Back in the day I would have said yes but now it would be a "no". Maybe if she was attending a college close to her "dream team" and the pieces fell into place I would even pay for it. As much as we love this crazy sport of ours, the rest of the world could care less. Read some of the freshman profiles for A&T...Baylor mentioned Kiara's World Championship as an afterthought but loved the fact she was a Olympic level power tumbler. Even cp has decided that she will do high school cheer because that will mean more on her college app than all star.
Once they graduate and leave all star no one cares if they were a "cheerlebrity" or won Worlds 3x in a row.
In fact I'm imagining some of those kids will be nightmares their first semester (at least to their roommates).
Okay, had to check because at one point you sounded like a parent then sounded like a coach/owner whose responsibility it would be to advise kids/parents the potential downfall of a long commute.
Would your perspective change if the commuters were just that good and even having them just one day a week dramatically increased the teams and your CP's chances of winning gold?
Sources please. Insinuating that being in all star will HURT your chances to cheer in college compared to HS is a big thing to just throw out there without a little explanation. You are the only person I have ever heard say this. I'm not saying you are necessarily wrong, that is just the polar opposite of the college coaches we talk to. I saw the UT one for the pom squad I think - are there others? Do you know of even a single athlete who was not allowed to try out because of this? ("requiring explanation" is not the same as "forbidden to try out")
I don't believe I insinuated that all-star would hurt your chances for college cheer. And I don't think I stated that a candidate would be forbidden from trying out if they didn't have game day experience. If you can do both that would be the ideal situation. If a college has a competitive squad then having all-star experience would be ideal; if they only have a game day squad then having high school cheer experience would be a plus.
University of Texas has this statement on their cheer website:
All prospective cheerleader candidates must be a current member of their school's spirit group (ie. cheer squad, pep squad, etc.). If the candidate is not a current member of the school's spirit group, they can apply for a waiver by providing a letter of reasoning to the Head Coach for approval. Please include this letter in your tryout packet.
Obviously you have much more in-depth information since you have spoken to college coaches and have been in the business for years. I am only going off of the college's websites. In addition, I am only looking at schools that have game day squads.
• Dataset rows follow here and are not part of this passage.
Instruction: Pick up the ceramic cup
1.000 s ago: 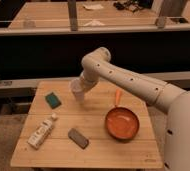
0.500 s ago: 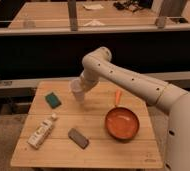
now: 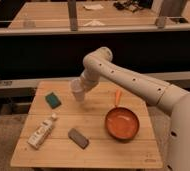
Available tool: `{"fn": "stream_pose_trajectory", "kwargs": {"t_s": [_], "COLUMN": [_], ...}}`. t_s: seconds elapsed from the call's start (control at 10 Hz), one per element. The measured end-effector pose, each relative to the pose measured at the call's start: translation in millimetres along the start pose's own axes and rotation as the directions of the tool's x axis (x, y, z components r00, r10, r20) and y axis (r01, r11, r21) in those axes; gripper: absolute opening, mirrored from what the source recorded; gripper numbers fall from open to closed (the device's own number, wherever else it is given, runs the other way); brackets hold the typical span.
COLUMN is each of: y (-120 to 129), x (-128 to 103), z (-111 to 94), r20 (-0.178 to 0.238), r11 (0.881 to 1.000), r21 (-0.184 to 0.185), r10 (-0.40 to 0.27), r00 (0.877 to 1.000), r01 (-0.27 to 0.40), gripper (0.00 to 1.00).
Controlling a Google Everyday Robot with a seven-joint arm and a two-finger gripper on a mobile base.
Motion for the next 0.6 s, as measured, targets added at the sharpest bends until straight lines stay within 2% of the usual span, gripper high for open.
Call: {"fn": "stream_pose_trajectory", "kwargs": {"t_s": [0.6], "y": [1.2], "x": [-0.5], "z": [-3.0], "r20": [0.002], "r11": [1.000], "r21": [0.004], "r10": [-0.012], "r00": [1.000], "r01": [0.012], "gripper": [0.04]}}
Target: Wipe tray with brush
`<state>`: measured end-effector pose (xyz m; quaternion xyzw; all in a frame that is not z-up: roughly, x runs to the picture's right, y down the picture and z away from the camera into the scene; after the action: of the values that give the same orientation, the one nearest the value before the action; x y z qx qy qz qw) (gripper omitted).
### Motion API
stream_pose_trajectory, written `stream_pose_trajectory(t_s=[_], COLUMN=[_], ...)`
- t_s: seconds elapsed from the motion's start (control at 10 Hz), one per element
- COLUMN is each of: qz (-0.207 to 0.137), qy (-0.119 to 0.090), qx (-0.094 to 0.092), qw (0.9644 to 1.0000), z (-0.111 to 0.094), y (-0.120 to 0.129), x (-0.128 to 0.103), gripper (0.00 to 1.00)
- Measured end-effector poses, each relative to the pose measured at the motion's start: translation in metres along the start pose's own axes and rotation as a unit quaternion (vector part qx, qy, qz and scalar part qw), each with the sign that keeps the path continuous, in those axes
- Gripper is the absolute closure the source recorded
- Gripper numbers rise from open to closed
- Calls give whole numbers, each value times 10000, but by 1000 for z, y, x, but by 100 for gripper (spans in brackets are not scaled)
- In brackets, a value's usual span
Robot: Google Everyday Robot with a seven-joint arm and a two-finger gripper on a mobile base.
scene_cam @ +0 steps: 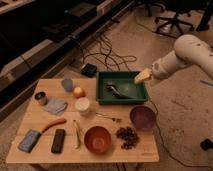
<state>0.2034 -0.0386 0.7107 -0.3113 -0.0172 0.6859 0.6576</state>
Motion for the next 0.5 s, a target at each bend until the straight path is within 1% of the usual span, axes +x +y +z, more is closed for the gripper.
stream_pose_trajectory(t_s=[0.1,0.2,0.3,0.4,0.5], qz=[9,-36,-135,-320,-467], qy=[-2,119,228,320,340], qx=[40,9,-58,-149,-200], qw=[10000,9999,9996,9989,9981], z=[-1,5,16,37,45], y=[-2,-2,2,0,-3], x=[0,0,-4,-14,-22], gripper=[35,35,35,35,35])
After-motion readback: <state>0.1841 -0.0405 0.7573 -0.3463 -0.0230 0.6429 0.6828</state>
If he's intending to cheer for a college that needs a waiver to understand what Allstar cheer is.....I'm thinking that's not a very well educated program in the first place.CP will be screwed then for college cheer since we will not allow him to do HS because of where they practice.
I don't think it's to "understand" allstar. I think it's because they're getting all these allstar cheerleaders that can stunt and tumble but you put them out there on game day and they're lost. I think it's reasonable for a college cheer team to expect someone to have done something similar to what they do to prepare them.
Everyone posts on here all the time about how school cheer and allstar are not the same thing - so y'all can't turn around and get mad when colleges say "Allstar cheer and school cheer are not the same thing." Cheering in college usually involves cheering at games. Not many allstar cheerleaders are prepared for that if they've never done school cheer.
That being said I'm sure it depends on the school and what type of cheer they do. Schools with a strong game day presence and that actually *cheer* are obviously more apt to want to see someone with school cheer.
They are different skill sets, absolutely. I'm not arguing that it would be wrong for them to require school cheer experience if they wished, I'm just saying (in my experience) that the overwhelming majority of them do not.